[GOAL OF THE EXERCISE] Where a picture shows up in the listing below, omit it and output the rest exactly.

----- INFORMATION PROVIDED -----

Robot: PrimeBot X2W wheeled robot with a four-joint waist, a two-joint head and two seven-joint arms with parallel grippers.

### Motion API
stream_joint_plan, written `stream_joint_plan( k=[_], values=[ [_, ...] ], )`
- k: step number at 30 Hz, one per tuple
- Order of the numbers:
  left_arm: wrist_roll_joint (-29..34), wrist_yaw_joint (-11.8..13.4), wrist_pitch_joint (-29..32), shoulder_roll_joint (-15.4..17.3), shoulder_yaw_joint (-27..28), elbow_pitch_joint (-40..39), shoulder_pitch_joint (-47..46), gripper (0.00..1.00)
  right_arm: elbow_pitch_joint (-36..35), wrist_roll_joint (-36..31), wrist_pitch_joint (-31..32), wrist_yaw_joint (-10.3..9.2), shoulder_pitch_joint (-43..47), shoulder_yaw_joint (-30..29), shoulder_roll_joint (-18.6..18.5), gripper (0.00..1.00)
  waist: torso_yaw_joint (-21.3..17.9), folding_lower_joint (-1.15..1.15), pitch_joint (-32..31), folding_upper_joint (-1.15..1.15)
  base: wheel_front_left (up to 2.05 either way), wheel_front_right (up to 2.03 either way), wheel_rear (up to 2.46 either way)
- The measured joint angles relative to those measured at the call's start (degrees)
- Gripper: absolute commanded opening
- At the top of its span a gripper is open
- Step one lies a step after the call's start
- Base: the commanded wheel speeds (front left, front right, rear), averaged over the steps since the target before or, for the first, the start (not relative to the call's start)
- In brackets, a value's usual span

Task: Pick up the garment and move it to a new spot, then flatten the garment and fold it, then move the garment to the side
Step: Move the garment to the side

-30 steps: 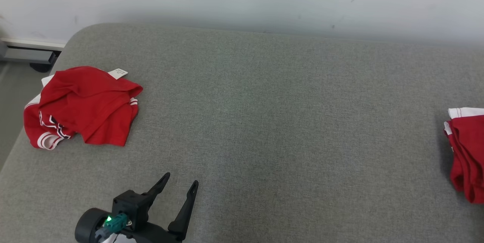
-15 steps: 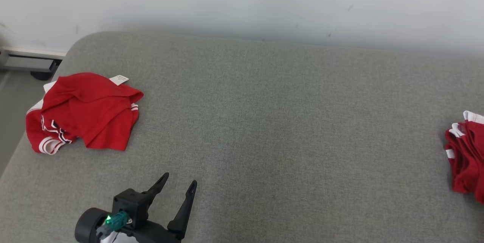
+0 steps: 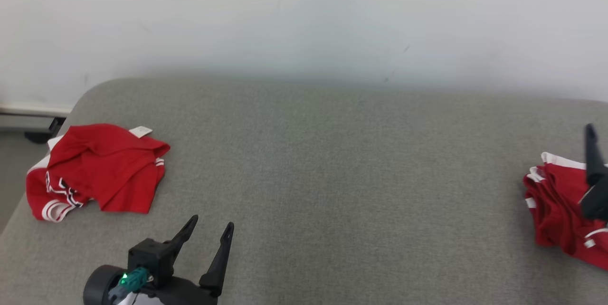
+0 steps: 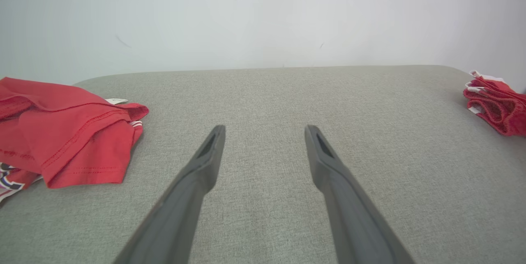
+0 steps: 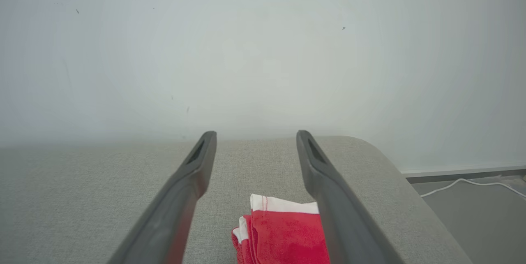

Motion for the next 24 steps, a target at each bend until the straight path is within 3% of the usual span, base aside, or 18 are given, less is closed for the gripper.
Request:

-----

[RESPONSE BOX]
Robot: PrimeBot X2W wheeled robot with a four-joint waist, a two-joint head and two seven-joint arms with parallel grippers.

### Motion API
stream_joint_plan, written `stream_joint_plan( k=[_], values=[ [_, ...] ], )`
- k: step number at 30 Hz, one per tuple
- Order of the numbers:
  left_arm: wrist_roll_joint (-29..34), wrist_yaw_joint (-11.8..13.4), wrist_pitch_joint (-29..32), shoulder_roll_joint (-15.4..17.3), shoulder_yaw_joint (-27..28), elbow_pitch_joint (-40..39), shoulder_pitch_joint (-47..46), gripper (0.00..1.00)
  right_arm: elbow_pitch_joint (-36..35), wrist_roll_joint (-36..31), wrist_pitch_joint (-31..32), wrist_yaw_joint (-10.3..9.2), shoulder_pitch_joint (-43..47), shoulder_yaw_joint (-30..29), shoulder_roll_joint (-18.6..18.5), gripper (0.00..1.00)
  waist: torso_yaw_joint (-21.3..17.9), folding_lower_joint (-1.15..1.15), pitch_joint (-32..31), folding_upper_joint (-1.15..1.15)
  base: wheel_front_left (up to 2.05 either way), wheel_front_right (up to 2.03 either way), wheel_rear (up to 2.46 either way)
- The measured joint angles relative to those measured at the call's start (degrees)
- Gripper: absolute commanded opening
- At the top of its span a gripper is open
- Step one lies a step after the call's start
- Base: the commanded wheel speeds (front left, front right, rear), averaged over the steps since the target before or, for the first, the start (not relative to the call's start)
- In brackets, a value's usual span

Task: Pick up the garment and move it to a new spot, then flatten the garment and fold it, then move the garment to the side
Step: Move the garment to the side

-30 steps: 
-15 steps: 
+0 steps: 
+0 steps: 
+0 steps: 

Motion for the next 24 steps, a target at each bend until the straight path is within 3% of the usual span, base aside, or 18 are given, less is closed for the gripper.
Request:

A complete answer has now been given to the exercise.